Data shown START

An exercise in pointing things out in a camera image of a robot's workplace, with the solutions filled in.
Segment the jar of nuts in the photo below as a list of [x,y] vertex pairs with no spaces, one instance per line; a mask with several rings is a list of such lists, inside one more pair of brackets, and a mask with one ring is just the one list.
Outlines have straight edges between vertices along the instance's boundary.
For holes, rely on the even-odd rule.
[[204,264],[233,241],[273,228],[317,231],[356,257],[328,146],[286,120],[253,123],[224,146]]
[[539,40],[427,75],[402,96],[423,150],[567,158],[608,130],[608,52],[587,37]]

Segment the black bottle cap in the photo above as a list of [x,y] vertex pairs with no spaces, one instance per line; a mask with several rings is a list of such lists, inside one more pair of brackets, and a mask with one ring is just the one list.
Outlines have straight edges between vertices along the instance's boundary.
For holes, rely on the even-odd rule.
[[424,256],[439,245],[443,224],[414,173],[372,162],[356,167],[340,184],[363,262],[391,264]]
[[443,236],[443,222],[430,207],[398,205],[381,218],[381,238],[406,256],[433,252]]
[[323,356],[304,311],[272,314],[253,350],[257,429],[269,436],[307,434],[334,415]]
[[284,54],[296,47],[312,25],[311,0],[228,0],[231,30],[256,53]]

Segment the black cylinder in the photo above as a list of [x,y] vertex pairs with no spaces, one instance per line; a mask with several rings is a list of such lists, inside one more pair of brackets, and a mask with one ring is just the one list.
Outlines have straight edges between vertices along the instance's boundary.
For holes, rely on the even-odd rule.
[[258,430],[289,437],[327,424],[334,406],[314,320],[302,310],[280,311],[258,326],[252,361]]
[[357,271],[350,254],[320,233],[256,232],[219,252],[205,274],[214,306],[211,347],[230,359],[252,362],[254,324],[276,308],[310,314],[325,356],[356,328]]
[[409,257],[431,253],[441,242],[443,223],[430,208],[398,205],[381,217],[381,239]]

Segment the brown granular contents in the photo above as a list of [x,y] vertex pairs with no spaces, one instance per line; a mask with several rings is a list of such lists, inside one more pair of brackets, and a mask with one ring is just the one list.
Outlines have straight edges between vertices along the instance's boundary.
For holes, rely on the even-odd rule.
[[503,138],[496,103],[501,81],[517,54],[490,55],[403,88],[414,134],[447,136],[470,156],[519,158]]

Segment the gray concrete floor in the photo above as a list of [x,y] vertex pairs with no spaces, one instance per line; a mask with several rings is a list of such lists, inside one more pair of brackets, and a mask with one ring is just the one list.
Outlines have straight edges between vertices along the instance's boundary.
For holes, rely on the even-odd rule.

Data shown END

Exercise:
Restate every record word for word.

Exercise response:
An exercise in pointing things out in a camera image of a robot's workplace, with the solutions filled in.
Segment the jar of nuts in the photo below as a list of [x,y] vertex pairs with no spaces, one instance per line; a mask with several rings is a list of such lists, inside one more pair of brackets, and a mask with one ring is just the one list.
Outlines have straight edges between vertices along the instance's boundary.
For holes, rely on the even-odd rule.
[[204,264],[233,241],[273,228],[317,231],[356,257],[328,146],[286,120],[253,123],[224,146]]
[[539,40],[427,75],[402,96],[423,150],[567,158],[608,130],[608,52],[587,37]]

Segment the black bottle cap in the photo above as a list of [x,y] vertex pairs with no spaces, one instance per line; a mask with several rings is a list of such lists, inside one more pair of brackets, and a mask with one ring is just the one list.
Outlines have straight edges between vertices along the instance's boundary.
For holes, rely on the even-odd rule.
[[424,256],[439,245],[443,224],[414,173],[372,162],[356,167],[340,184],[363,262],[391,264]]
[[443,236],[443,222],[430,207],[398,205],[381,218],[381,238],[406,256],[433,252]]
[[323,356],[304,311],[272,314],[253,350],[257,429],[269,436],[307,434],[334,415]]
[[284,54],[296,47],[312,25],[311,0],[228,0],[231,30],[256,53]]

Segment the black cylinder in the photo above as a list of [x,y] vertex pairs with no spaces, one instance per line; a mask with several rings is a list of such lists, inside one more pair of brackets, and a mask with one ring is just the one list.
Outlines have straight edges between vertices along the instance's boundary.
For holes, rely on the even-odd rule.
[[258,430],[289,437],[327,424],[334,406],[314,320],[302,310],[280,311],[258,326],[252,361]]
[[357,271],[350,254],[320,233],[256,232],[219,252],[205,274],[214,306],[211,347],[230,359],[252,362],[254,324],[276,308],[310,314],[325,356],[356,328]]
[[409,257],[431,253],[441,242],[443,223],[430,208],[398,205],[381,217],[381,239]]

Segment the brown granular contents in the photo above as a list of [x,y] vertex pairs with no spaces, one instance per line; a mask with several rings is a list of such lists, inside one more pair of brackets, and a mask with one ring is just the one list.
Outlines have straight edges between vertices along the instance's boundary.
For holes, rely on the even-odd rule.
[[503,138],[496,103],[501,81],[517,54],[490,55],[403,88],[414,134],[447,136],[470,156],[519,158]]

Segment the gray concrete floor in the photo above as a list of [x,y] vertex pairs with no spaces, one instance per line; a mask with several rings is a list of such lists, inside one more pair of brackets, and a mask with one ring is just the one list.
Outlines have straight edges between vertices along the instance's boundary.
For holes, rely on the even-odd rule.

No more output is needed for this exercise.